What the task asks
All of the data must be returned word for word.

[[ Source data, beginning ]]

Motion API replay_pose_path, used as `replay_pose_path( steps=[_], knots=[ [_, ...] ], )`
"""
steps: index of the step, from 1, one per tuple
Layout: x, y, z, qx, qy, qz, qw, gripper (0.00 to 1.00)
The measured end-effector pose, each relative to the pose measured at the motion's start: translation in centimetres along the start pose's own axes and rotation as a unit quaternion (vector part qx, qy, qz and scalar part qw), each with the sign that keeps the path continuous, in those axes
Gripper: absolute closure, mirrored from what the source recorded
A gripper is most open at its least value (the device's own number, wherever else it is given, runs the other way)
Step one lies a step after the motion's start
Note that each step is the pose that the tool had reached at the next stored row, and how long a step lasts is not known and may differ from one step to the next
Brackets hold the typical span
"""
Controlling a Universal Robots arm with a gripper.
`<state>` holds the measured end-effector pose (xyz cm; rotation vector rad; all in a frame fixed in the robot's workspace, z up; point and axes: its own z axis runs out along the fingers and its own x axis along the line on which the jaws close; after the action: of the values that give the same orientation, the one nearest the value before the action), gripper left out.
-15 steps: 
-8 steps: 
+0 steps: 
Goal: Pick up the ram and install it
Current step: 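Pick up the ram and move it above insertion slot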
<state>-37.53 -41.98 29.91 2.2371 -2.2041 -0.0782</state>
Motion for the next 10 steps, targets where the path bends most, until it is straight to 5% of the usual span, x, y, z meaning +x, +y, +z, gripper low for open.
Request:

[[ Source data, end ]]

Exercise output
Motion API replay_pose_path, used as `replay_pose_path( steps=[_], knots=[ [_, ...] ], )`
"""
steps: index of the step, from 1, one per tuple
Layout: x, y, z, qx, qy, qz, qw, gripper (0.00 to 1.00)
The measured end-effector pose, each relative to the pose measured at the motion's start: translation in centimetres along the start pose's own axes and rotation as a unit quaternion (vector part qx, qy, qz and scalar part qw), each with the sign that keeps the path continuous, in those axes
Gripper: absolute closure, mirrored from what the source recorded
A gripper is most open at its least value (the device's own number, wherever else it is given, runs the other way)
Step one lies a step after the motion's start
Note that each step is the pose that the tool had reached at the next stored row, and how long a step lasts is not known and may differ from one step to the next
Brackets hold the typical span
"""
Controlling a Universal Robots arm with a gripper.
`<state>` holds the measured end-effector pose (xyz cm; rotation vector rad; all in a frame fixed in the robot's workspace, z up; point and axes: its own z axis runs out along the fingers and its own x axis along the line on which the jaws close; after the action: of the values that give the same orientation, the one nearest the value before the action), gripper left out.
-15 steps: 
-8 steps: 
+0 steps: 
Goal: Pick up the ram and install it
Current step: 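Pick up the ram and move it above insertion slot
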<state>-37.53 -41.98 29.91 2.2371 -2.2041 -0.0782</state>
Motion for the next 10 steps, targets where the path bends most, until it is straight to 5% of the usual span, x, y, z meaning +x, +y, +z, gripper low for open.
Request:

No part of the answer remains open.